About gold and speed

Okay yet another post writing about the gold linker. I finally checked out what I wanted: indeed gold does not do the collapse of duplicated substring: my script reports this:

flame@enterprise ruby-elf % ruby -Ilib tools/assess_duplicate_save.rb /usr/lib/libbonobo-2.so
/usr/lib/libbonobo-2.so: current size 36369, full size 44794 difference 8425
flame@enterprise ruby-elf % ruby -Ilib tools/assess_duplicate_save.rb /usr/lib/libbonobo-2.so
/usr/lib/libbonobo-2.so: current size 44860, full size 44860 difference 0

I wonder about the size difference between the original and the new one, I actually didn’t expect a bigger size than the one my script reported. I suppose it could be that my scripts tends to count full duplicated strings just once. After all, finding full duplicates is a lot easier than substrings, and quite faster. Of course, it’s also true that you cannot have duplicates in the symbols’ names, you can only have duplicates in sonames, NEEDED entries and runpaths.

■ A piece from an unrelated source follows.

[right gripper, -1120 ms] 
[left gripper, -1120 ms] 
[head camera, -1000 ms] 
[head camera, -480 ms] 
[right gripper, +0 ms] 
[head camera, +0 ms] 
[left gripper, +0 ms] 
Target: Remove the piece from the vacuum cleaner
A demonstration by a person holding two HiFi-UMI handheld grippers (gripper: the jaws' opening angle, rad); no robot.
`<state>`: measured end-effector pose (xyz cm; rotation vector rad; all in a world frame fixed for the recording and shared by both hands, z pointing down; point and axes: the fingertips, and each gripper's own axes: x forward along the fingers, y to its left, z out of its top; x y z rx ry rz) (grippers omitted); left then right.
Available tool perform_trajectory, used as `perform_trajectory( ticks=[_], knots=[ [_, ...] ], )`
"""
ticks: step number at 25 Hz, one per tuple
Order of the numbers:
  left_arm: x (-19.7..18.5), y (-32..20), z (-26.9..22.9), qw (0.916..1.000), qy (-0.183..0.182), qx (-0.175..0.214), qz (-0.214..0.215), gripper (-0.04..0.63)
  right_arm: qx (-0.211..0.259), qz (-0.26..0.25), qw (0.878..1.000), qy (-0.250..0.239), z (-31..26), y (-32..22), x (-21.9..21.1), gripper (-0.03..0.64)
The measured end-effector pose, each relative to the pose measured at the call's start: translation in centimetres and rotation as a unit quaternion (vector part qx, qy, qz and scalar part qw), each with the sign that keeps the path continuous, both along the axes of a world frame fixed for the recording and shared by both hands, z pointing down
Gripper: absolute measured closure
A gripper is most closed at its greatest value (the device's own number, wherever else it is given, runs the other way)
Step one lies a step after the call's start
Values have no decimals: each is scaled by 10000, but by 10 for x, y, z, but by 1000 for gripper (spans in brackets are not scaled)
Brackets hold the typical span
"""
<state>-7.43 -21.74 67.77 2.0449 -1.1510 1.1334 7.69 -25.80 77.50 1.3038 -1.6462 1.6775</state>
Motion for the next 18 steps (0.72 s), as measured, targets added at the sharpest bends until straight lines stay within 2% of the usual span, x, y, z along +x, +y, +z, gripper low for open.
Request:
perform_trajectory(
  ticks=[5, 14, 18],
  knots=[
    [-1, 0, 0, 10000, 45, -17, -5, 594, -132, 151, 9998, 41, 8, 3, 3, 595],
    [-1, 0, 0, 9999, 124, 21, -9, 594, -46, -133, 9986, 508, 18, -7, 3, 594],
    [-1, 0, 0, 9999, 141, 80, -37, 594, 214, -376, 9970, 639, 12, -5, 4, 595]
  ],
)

But for anybody who would like to try gold after Bernard’s post, pay attention! The binaries it generates seems to be prone to TEXTRELs, which is quite bad.

 * QA Notice: The following files contain runtime text relocations
 *  Text relocations force the dynamic linker to perform extra
 *  work at startup, waste system resources, and may pose a security
 *  risk.  On some architectures, the code may not even function
 *  properly, if at all.
 *  For more information, see http://hardened.gentoo.org/pic-fix-guide.xml
 *  Please include this file in your report:
 *  /var/tmp/portage/gnome-base/libbonobo-2.22.0/temp/scanelf-textrel.log
 * TEXTREL usr/bin/activation-client
TEXTREL usr/bin/echo-client-2
TEXTREL usr/bin/bonobo-activation-run-query
TEXTREL usr/libexec/bonobo-activation-server
TEXTREL usr/sbin/bonobo-activation-sysconf
TEXTREL usr/lib64/bonobo-2.0/samples/bonobo-echo-2

As the warning tells you, the textrel will make the startup of programs slower, it will make the program waste memory, and it will not work properly with Hardened kernels.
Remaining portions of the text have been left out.